O GLOBO - 11/06
Ontem foi um dia histórico para a democracia brasileira, menos pela liberação das biografias não autorizadas, nos colocando no rol dos países desenvolvidos nessa questão cultural fundamental que é a liberdade acadêmica, de ensinar e pesquisar, e mais pela prevalência, no Supremo Tribunal Federal ( STF), do entendimento de que qualquer tipo de censura é terminantemente proibido pela Constituição.
A liberdade de expressão, que estava em xeque, está protegida pela decisão do Supremo, afastando o perigo de que os mesmos artigos 20 e 21 do Código Civil, interpretados como fundamentos para proibir as biografias, também pudessem servir para proibir matérias jornalísticas que supostamente invadam a privacidade de alguém, como já escrevi aqui.
Os artigos em momento algum citam a palavra "biografia". Eles protegem a imagem e a intimidade contra "usos comerciais". A edição de livros estava sendo entendida como um uso comercial, e não há razão para que o jornalismo não o fosse.
A ministra relatora, Cármen Lúcia, baseou seu voto vitorioso no argumento de que a Constituição contém preceitos que garantem a liberdade de expressão, de pensamento, de criação artística e científica, além de proibir a censura. "Censura é forma de cala- boca. Pior, ( forma de) cala Constituição. (...) O que não me parece constitucionalmente admissível é o esquartejamento da liberdade de todos em detrimento da liberdade de um".
Cármen Lúcia afirmou em seu voto que, a pretexto de se manter a intimidade de alguém, não é possível abolir- se o direito à liberdade do outro de se expressar e criar obras literárias, especialmente obras biográficas. "Não é proibindo, recolhendo obra, impedindo-se a divulgação, calando-se o outro e amordaçando-se a História que se cumpre a Constituição".
O advogado da Associação Nacional dos Editores de Livros ( Anel), Gustavo Binenbojm, defendeu o fim da necessidade de autorização prévia, afirmando que o acesso a informações é um direito da sociedade, não cabendo ao personagem o monopólio dessas informações. "Contar ou conhecer a História não é direito do protagonista, é direito da sociedade".

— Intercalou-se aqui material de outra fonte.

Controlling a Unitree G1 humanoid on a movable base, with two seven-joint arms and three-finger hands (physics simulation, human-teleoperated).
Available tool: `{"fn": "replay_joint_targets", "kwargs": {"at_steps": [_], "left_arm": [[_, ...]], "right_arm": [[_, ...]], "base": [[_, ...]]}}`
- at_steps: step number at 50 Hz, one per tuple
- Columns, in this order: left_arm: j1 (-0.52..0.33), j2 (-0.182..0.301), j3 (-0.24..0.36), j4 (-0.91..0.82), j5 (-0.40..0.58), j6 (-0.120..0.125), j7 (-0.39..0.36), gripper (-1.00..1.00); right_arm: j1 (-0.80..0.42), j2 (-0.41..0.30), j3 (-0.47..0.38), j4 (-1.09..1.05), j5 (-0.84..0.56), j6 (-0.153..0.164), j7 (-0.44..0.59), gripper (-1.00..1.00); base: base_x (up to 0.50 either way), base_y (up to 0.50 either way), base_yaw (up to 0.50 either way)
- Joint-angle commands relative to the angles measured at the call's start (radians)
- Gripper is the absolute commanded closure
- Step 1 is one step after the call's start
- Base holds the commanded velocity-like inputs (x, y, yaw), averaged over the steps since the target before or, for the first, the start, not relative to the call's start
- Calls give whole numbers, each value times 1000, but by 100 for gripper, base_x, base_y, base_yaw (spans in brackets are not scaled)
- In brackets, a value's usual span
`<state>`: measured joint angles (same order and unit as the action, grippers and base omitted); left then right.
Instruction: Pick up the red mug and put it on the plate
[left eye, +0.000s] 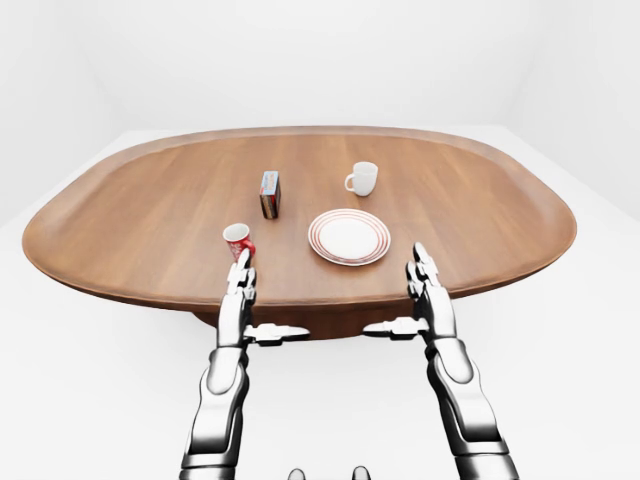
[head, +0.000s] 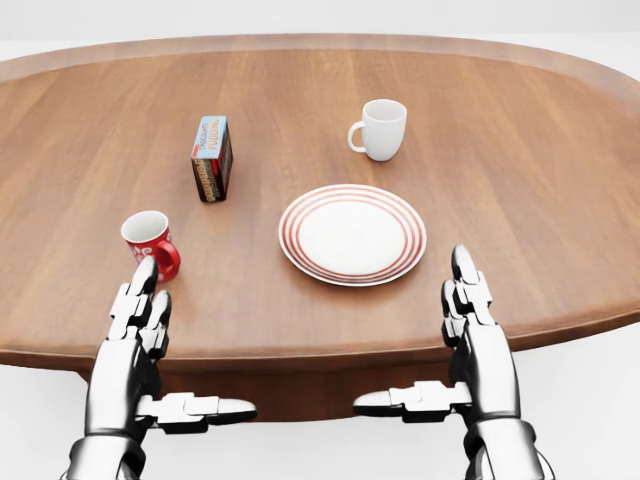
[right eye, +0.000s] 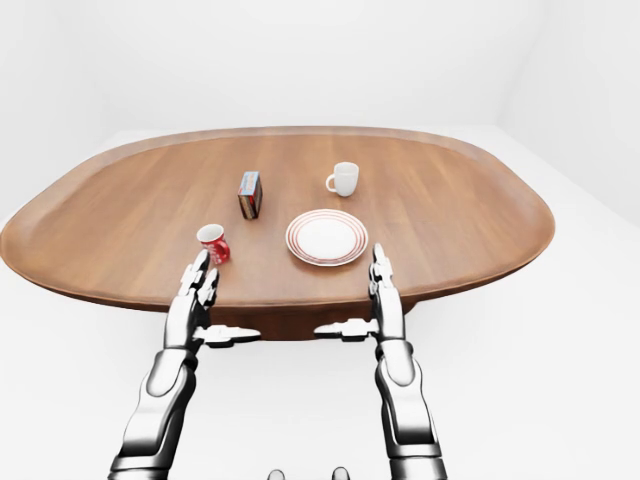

A liberdade de expressão foi a base dos votos dos demais ministros, e Luís Roberto Barroso chegou a afirmar que a liberdade de expressão deve ter tratamento preferencial, por ter sido um preceito já violado em outros momentos da História brasileira. "Porque o passado condena", disse ele, referindo- se aos períodos ditatoriais em que a censura foi implantada no país.
Para Barroso, sem a liberdade de expressão "não existe plenitude dos demais direitos". Rosa Weber foi direto ao ponto: "A autorização prévia constitui uma forma de censura prévia, que é incompatível com nosso Estado democrático de Direito".
Luiz Fux afirmou que a redação do Código Civil errou ao permitir interpretações que levam à restrição da liberdade de expressão. "Não há ponderação possível entre a regra do Código Civil e a constitucional. É necessária proteção intensa à liberdade de expressão".
A preocupação com a invasão ilícita da privacidade de alguém apareceu em vários votos, e o ministro Gilmar Mendes conseguiu alterar o voto da relatora, alegando que ela apontava apenas a reparação econômica como forma de se combater qualquer transgressão ao direito à privacidade, quando, no seu modo de ver, pode haver posteriormente à publicação medidas como retenção de exemplares, entre outras.
Também Dias Toffoli bateu na mesma tecla ressaltando a possibilidade de intervenção judicial em relação "aos abusos, às inverdades manifestas, aos prejuízos que ocorram a uma dada pessoa". Mas, como ressalvou o ministro Luís Roberto Barroso, somente em casos de ilegalidade na obtenção de informação, ou no caso de mentira dolosa ou deliberada, pode- se buscar posteriormente considerar ilegítima alguma publicação.